İstanbul Üniversitesi Rektörlüğü için seçim yarışının kızıştığını, bu arada bazı adayların rakipleri için çamur üretimine geçtiğini, adaylardan Profesör
Burhan Şenatalar için de
"Eski komünist", "Maocu" gibi söylentiler yayıldığını aktarmıştık.
Profesör
Zafer Üskül aradı:
- Burhan Şenatalar
hayatının hiçbir döneminde Maocu olmadı, bu söylentileri kimler çıkarıyor?.. diye hayretini belirtti.
Sütunumuza zaman zaman konuk ettiğimiz, görüşlerinden yararlandığımız Sayın
Burhan Şenatalar'ı aradık bu sözler üzerine... Telefonla biraz sohbet ettik:
- Eski komünist, Maocu gibi yakıştırmaları fakültemizde ünü pek de makbul olmayan bir öğretim üyesinin bir iki yerde kullandığını duydum. Ancak önemli değil. Beni tanıyanlar öğrenciliğimden bu yana ihtilalci sol düşüncelere prim vermediğimi iyi bilir. 1987 yılında SHP'nin limon kampanyası için çalışmıştım. Bugünkü görüşlerim de Fransız Sosyalist Partisi veya Alman Sosyal Demokrat Partisi'nin daha solunda değildir...
- Yukardaki söylenti seçim şansınızı azalttı mı?..
- Kat'iyen... Üniversite camiası böyle saçmalara kulak asmaz...

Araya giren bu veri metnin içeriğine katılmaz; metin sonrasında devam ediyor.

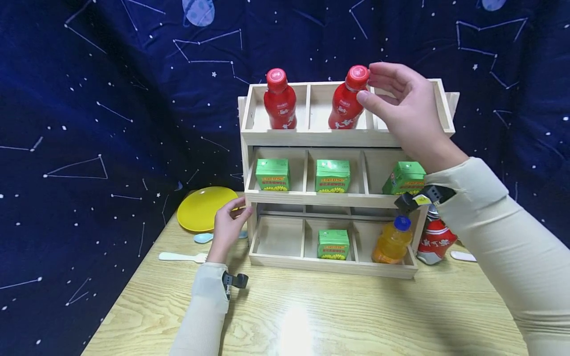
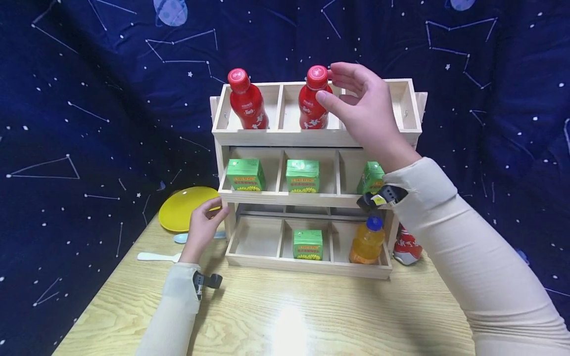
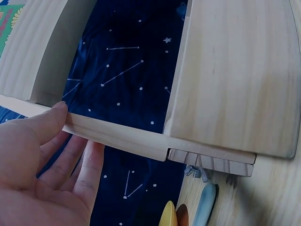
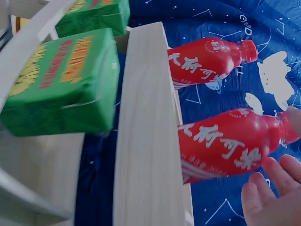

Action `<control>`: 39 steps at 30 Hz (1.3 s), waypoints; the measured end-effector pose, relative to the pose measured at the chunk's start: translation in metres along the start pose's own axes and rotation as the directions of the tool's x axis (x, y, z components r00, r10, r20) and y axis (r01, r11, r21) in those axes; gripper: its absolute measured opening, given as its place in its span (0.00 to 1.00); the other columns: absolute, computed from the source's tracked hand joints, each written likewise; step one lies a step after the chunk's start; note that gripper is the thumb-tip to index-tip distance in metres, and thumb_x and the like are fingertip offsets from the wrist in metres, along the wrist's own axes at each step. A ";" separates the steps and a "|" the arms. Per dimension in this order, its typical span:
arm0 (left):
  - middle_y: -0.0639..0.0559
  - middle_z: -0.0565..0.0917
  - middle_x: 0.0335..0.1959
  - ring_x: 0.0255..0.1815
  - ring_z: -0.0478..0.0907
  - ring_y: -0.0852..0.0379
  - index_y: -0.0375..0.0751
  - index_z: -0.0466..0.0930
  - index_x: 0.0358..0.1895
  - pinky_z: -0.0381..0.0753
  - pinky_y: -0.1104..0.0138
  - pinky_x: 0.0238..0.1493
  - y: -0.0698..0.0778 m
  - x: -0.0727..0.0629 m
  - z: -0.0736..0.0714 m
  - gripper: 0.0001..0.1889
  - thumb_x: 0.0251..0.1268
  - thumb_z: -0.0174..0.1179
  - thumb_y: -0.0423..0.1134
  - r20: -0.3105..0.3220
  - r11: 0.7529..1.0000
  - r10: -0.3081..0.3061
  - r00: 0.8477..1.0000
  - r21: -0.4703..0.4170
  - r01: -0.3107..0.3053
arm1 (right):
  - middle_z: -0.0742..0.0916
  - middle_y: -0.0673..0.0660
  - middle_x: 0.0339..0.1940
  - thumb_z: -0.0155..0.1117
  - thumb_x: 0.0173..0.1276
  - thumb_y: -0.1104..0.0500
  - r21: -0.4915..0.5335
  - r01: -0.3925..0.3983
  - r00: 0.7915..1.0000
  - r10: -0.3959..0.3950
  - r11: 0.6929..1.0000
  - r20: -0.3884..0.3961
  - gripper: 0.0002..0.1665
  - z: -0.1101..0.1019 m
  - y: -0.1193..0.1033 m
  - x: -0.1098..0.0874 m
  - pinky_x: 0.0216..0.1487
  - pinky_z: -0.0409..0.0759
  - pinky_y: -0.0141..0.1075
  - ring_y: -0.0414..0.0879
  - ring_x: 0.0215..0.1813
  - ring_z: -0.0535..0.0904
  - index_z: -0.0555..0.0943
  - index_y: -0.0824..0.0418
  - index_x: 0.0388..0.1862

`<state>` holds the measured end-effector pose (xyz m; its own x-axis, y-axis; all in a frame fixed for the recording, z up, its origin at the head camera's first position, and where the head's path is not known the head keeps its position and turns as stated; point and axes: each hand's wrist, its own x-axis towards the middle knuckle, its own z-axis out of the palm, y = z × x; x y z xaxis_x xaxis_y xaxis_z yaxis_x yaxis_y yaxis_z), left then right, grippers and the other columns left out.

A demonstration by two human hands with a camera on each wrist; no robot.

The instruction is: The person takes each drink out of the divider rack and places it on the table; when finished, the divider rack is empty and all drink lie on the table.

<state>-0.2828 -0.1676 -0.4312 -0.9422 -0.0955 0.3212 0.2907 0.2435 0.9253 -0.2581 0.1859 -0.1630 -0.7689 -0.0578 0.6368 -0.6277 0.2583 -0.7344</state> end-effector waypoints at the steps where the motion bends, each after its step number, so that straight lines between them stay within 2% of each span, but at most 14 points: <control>1: 0.44 0.83 0.53 0.52 0.82 0.48 0.37 0.80 0.59 0.82 0.64 0.52 0.000 0.000 0.000 0.20 0.65 0.67 0.37 0.001 1.000 -0.001 1.000 0.001 0.001 | 0.80 0.56 0.63 0.71 0.64 0.63 0.018 -0.005 1.000 0.005 1.000 0.005 0.30 0.003 -0.001 0.004 0.64 0.73 0.33 0.47 0.64 0.75 0.75 0.60 0.66; 4: 0.43 0.82 0.54 0.53 0.81 0.46 0.37 0.79 0.59 0.82 0.61 0.54 0.002 0.000 0.000 0.20 0.66 0.66 0.37 0.008 1.000 -0.012 1.000 0.002 0.012 | 0.81 0.57 0.62 0.70 0.65 0.63 0.056 -0.020 1.000 0.019 0.998 0.017 0.29 0.011 -0.002 0.012 0.65 0.72 0.33 0.48 0.64 0.75 0.76 0.59 0.65; 5: 0.45 0.82 0.54 0.53 0.82 0.47 0.39 0.80 0.59 0.82 0.62 0.53 -0.004 0.001 0.001 0.20 0.65 0.67 0.38 0.006 1.000 -0.011 1.000 0.003 0.011 | 0.81 0.58 0.61 0.70 0.65 0.63 0.066 -0.019 1.000 0.017 0.998 0.023 0.28 0.013 -0.001 0.013 0.65 0.73 0.33 0.48 0.63 0.75 0.77 0.60 0.65; 7: 0.45 0.82 0.55 0.53 0.81 0.47 0.39 0.80 0.59 0.82 0.61 0.53 -0.003 0.001 0.002 0.20 0.66 0.67 0.38 0.008 1.000 -0.015 1.000 0.001 0.015 | 0.82 0.59 0.59 0.69 0.66 0.64 0.059 -0.005 1.000 0.004 0.998 0.024 0.26 0.016 0.001 0.016 0.64 0.73 0.34 0.48 0.62 0.76 0.78 0.61 0.63; 14: 0.46 0.82 0.55 0.53 0.82 0.48 0.40 0.80 0.60 0.82 0.62 0.53 -0.002 0.000 0.003 0.20 0.66 0.67 0.38 0.004 1.000 -0.018 1.000 0.004 0.018 | 0.86 0.60 0.52 0.69 0.63 0.70 0.044 0.092 0.994 -0.089 0.995 -0.062 0.19 0.021 0.007 0.017 0.61 0.77 0.35 0.49 0.55 0.82 0.83 0.64 0.54; 22: 0.46 0.82 0.54 0.52 0.82 0.48 0.40 0.80 0.60 0.82 0.62 0.54 -0.003 0.000 0.002 0.20 0.65 0.67 0.38 0.000 1.000 -0.025 1.000 0.005 0.025 | 0.86 0.58 0.52 0.66 0.65 0.70 -0.013 0.147 0.983 -0.148 0.989 -0.107 0.18 0.016 -0.005 0.014 0.63 0.75 0.35 0.47 0.56 0.81 0.83 0.64 0.55; 31: 0.46 0.82 0.54 0.52 0.81 0.48 0.41 0.80 0.60 0.81 0.61 0.55 -0.002 0.000 0.000 0.20 0.66 0.66 0.39 0.003 1.000 -0.011 1.000 0.004 0.011 | 0.86 0.56 0.54 0.61 0.70 0.67 -0.133 0.197 0.969 -0.214 0.971 -0.126 0.20 0.002 -0.042 -0.001 0.65 0.73 0.35 0.46 0.60 0.79 0.81 0.62 0.60; 39: 0.46 0.82 0.54 0.52 0.81 0.48 0.40 0.80 0.60 0.82 0.61 0.54 -0.002 0.001 0.000 0.20 0.65 0.67 0.39 0.002 1.000 -0.020 1.000 0.008 0.020 | 0.86 0.57 0.54 0.62 0.70 0.63 -0.190 0.153 0.974 -0.180 0.970 -0.134 0.20 -0.018 -0.049 -0.032 0.62 0.75 0.35 0.47 0.59 0.80 0.81 0.61 0.60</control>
<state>-0.2844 -0.1679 -0.4325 -0.9483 -0.0981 0.3017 0.2701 0.2494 0.9300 -0.2010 0.1927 -0.1429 -0.6200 0.0266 0.7842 -0.7032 0.4244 -0.5704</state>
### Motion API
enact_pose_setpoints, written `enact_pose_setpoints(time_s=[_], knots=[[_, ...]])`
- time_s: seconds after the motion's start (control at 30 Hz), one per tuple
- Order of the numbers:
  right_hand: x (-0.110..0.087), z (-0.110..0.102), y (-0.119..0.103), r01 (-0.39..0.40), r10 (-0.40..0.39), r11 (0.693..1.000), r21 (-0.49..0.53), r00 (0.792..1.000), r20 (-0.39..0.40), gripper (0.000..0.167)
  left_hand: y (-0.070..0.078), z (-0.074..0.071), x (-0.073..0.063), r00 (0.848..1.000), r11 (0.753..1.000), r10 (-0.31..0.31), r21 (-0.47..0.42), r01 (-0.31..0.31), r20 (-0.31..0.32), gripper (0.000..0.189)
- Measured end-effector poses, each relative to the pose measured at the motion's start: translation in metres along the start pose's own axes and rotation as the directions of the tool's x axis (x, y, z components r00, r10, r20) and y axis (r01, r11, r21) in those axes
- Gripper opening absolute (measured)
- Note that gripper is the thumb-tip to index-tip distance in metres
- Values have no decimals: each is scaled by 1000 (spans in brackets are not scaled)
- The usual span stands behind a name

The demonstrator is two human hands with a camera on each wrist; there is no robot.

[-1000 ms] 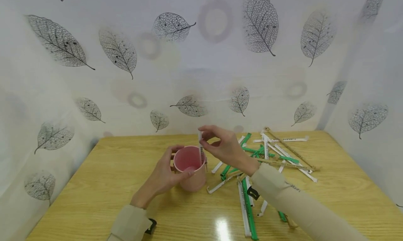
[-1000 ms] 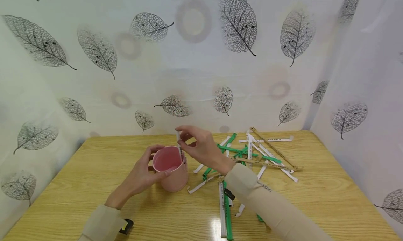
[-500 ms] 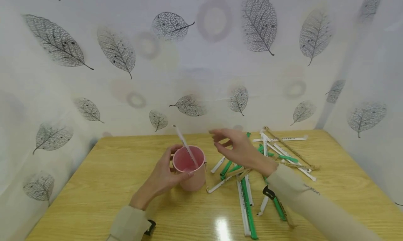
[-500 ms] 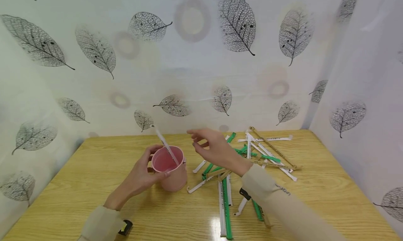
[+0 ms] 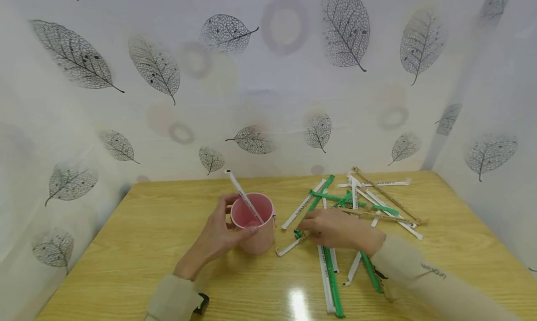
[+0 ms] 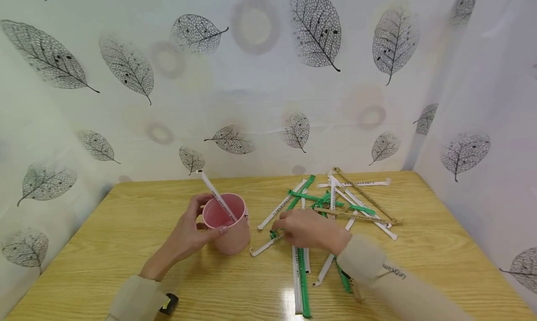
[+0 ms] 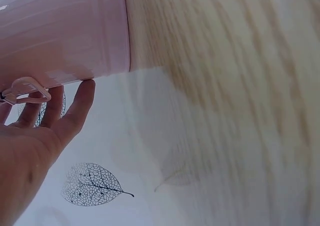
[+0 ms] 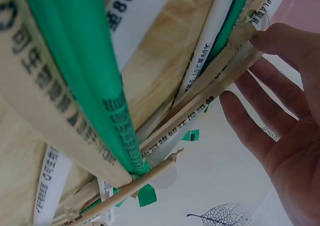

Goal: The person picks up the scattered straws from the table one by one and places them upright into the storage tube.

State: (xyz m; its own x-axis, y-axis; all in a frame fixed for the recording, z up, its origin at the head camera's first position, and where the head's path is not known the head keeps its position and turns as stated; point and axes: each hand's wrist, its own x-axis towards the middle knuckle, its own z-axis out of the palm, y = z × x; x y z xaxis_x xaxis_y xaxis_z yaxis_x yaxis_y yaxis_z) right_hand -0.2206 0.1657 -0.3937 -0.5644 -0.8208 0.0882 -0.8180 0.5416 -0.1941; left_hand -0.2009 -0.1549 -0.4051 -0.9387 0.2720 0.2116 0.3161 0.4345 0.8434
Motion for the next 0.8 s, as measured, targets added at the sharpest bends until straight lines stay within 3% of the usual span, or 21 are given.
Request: enact_pose_setpoints(time_s=[0.33,0.5,0.57,0.7,0.8], knots=[[2,8,2,27,-28,999,-25,999,-41,29,3,0,-3,998,996,-63,-57,62,-16,78],[-3,7,4,29,-40,996,-87,991,-128,31,4,0,-3,998,994,-54,-94,52,-14,77],[-4,6,4,39,-54,994,-98,986,-161,32,5,0,-3,999,995,-25,-96,22,-31,67],[-5,3,6,57,-72,995,-86,980,-186,29,7,-1,0,993,996,34,-72,-42,-112,30],[-6,2,7,62,-77,995,-84,978,-194,28,11,-1,5,983,999,24,-43,-32,-180,15]])
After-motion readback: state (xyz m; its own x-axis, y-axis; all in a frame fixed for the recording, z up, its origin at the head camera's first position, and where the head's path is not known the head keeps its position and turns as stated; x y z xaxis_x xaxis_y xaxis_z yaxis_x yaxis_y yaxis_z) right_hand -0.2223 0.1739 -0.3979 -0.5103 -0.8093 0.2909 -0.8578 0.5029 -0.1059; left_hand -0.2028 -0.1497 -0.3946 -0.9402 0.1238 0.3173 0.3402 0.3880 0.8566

Portekiz'in başkenti Lizbon'daki Avrupa Gazeteciler Birliği Kongresi'ne Türkiye delegesi olarak katılan arkadaşımız
Fahrettin Fidan küçük bir gözlemini aktarıyor:
... Kongrenin dünkü oturumlarına Portekiz Cumhurbaşkanı
Jorge Sampaio da katıldı. Bizim için yaptığı konuşmadan çok daha ilginç olanı, bıraktığı izlenimdi... Kongre Merkezi'ne mütevazı bir otoyla geldi. Arkasında da yalnızca bir tek oto vardı... Trafiği arap saçına çeviren makam ve güvenlik otosu konvoylarına alışık olduğumuz için şok geçirdik. Arkasından diğer şoklar geldi: Araba durduğunda ne kapıyı açmak için koşturanlar, ne de sağa sola sert bakışlar atan korumalar gördük. Kapıyı kendisi açıp indi. Salona doğru ilerledi. Toplantının başlamasına on dakika vardı. Çay servisi yapılan bölüme yöneldi ve sıraya girdi. Servis yapan görevli, onun önünde beklemekte olanların çaylarını verdikten sonra gayet doğal bir tavır içinde fincanı doldurup uzattı. Çayını aldı, salonun ortasına ilerledi. İsteyen herkes rahatça yanına gidip sohbet etti. Hiç kimse bizim oralarda olduğu gibi etten bir duvar örmeye tevvessül etmedi. Bu manzara karşısında bir Portekizli gazeteciye,
"Başkanınız protokolü pek sevmiyor herhalde!" diyecek oldum. Dönüp dedi ki:
"Yoooo, alakası yok. Bizde hep böyledir. Başkanı bir kitapçıda kitap seçerken, ya da deniz kıyısında yürüyüş yaparken de görebilirsiniz. Dikkatlice bakmayan, onun Cumhurbaşkanı olduğunu da farketmez. Sadece üç güvenlik görevlisi vardır. Kendilerini göstermek gibi bir çaba içinde olmadıkları için varlıklarını dahi hissedemezsiniz..."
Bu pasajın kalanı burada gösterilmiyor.